China hatte die bis Sonntag angekündigten Manöver als Reaktion auf den Besuch der Vorsitzenden des amerikanischen Repräsentantenhauses, Nancy Pelosi, in Taiwan gestartet. Es war die ranghöchste Visite aus den USA seit einem Vierteljahrhundert. China ist verärgert, weil es Taiwan für sich beansprucht. Es sieht die Insel als Teil der Volksrepublik an und lehnt offizielle Kontakte anderer Länder mit Taiwan vehement ab. Die Insel versteht sich aber schon lange als unabhängig.
Die Militärübungen zielen auf eine See- und Luftblockade und dienen der Vorbereitung auf eine mögliche Invasion. Als weitere Reaktion setzte China den Dialog mit den USA im Klimaschutz und über mehrere Militärkanäle aus. Kooperation wie im Kampf gegen Verbrechen, Drogen und zur Rückführung illegal eingereister Menschen wurden ganz gestrichen. Zusätzlich verhängte Peking nicht näher beschriebene Sanktionen gegen Pelosi und ihre direkten Familienmitglieder.

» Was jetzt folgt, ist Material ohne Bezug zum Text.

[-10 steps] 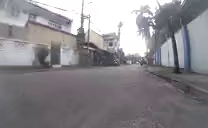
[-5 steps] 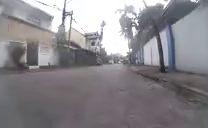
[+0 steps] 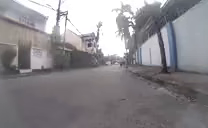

US-Aussenminister Blinken kritisierte die chinesische Reaktion in Manila als «unverantwortlich». Die ausgesetzten Militärkanäle seien «entscheidend, um Kommunikationspannen und Krisen zu verhindern». Auch die Kooperation im Kampf gegen Verbrechen und Drogen hielten die Menschen in China, den USA und darüber hinaus sicher. Besondere Kritik übte Blinken an der Aussetzung aller Klimagespräche mit den USA: «Der grösste Kohlendioxidemitter lehnt es jetzt ab, sich an dem Kampf gegen die Klimakrise zu beteiligen.» Das bestrafe nicht die USA, sondern die Welt und besonders auch Entwicklungsländer.
Er habe Chinas Aussenminister Wang Yi bei dem vorangegangenen Treffen der Südostasiatischen Staatengemeinschaft Asean in der kambodschanischen Hauptstadt Phnom Penh mitgeteilt, dass eine Eskalation nicht im Interesse der USA, Taiwans und der Region sei. «Wir halten unsere Kommunikationskanäle mit China offen - mit der Absicht, eine Eskalation durch Missverständnisse und Fehlkommunikation zu verhindern», hob Blinken hervor.
Bei den Manövern hatte China auch elf ballistische Raketen in Richtung Taiwan gestartet, von denen nach Berichten eine sogar erstmals direkt über Taiwan und unweit der Hauptstadt Taipeh flogen. Fünf landeten östlich von Taiwan in der nahe gelegenen ausschliesslichen Wirtschaftszone (AWZ) Japans, was auch als Warnung an Tokio gewertet wurde, sich aus dem Konflikt herauszuhalten.
Taiwans Militär berichtete, am späten Freitag seien zum zweiten Mal chinesische Drohnen nahe der vorgelagerten Insel Kinmen entdeckt worden, die nur zehn Kilometer von der Hafenstadt Xiamen an Chinas Küste entfernt ist. Auf der ebenfalls vorgelagerten taiwanischen Insel Matsu habe die Armee Leuchtgeschosse als Warnung gestartet, als ein unbekanntes Flugobjekt entdeckt worden sei.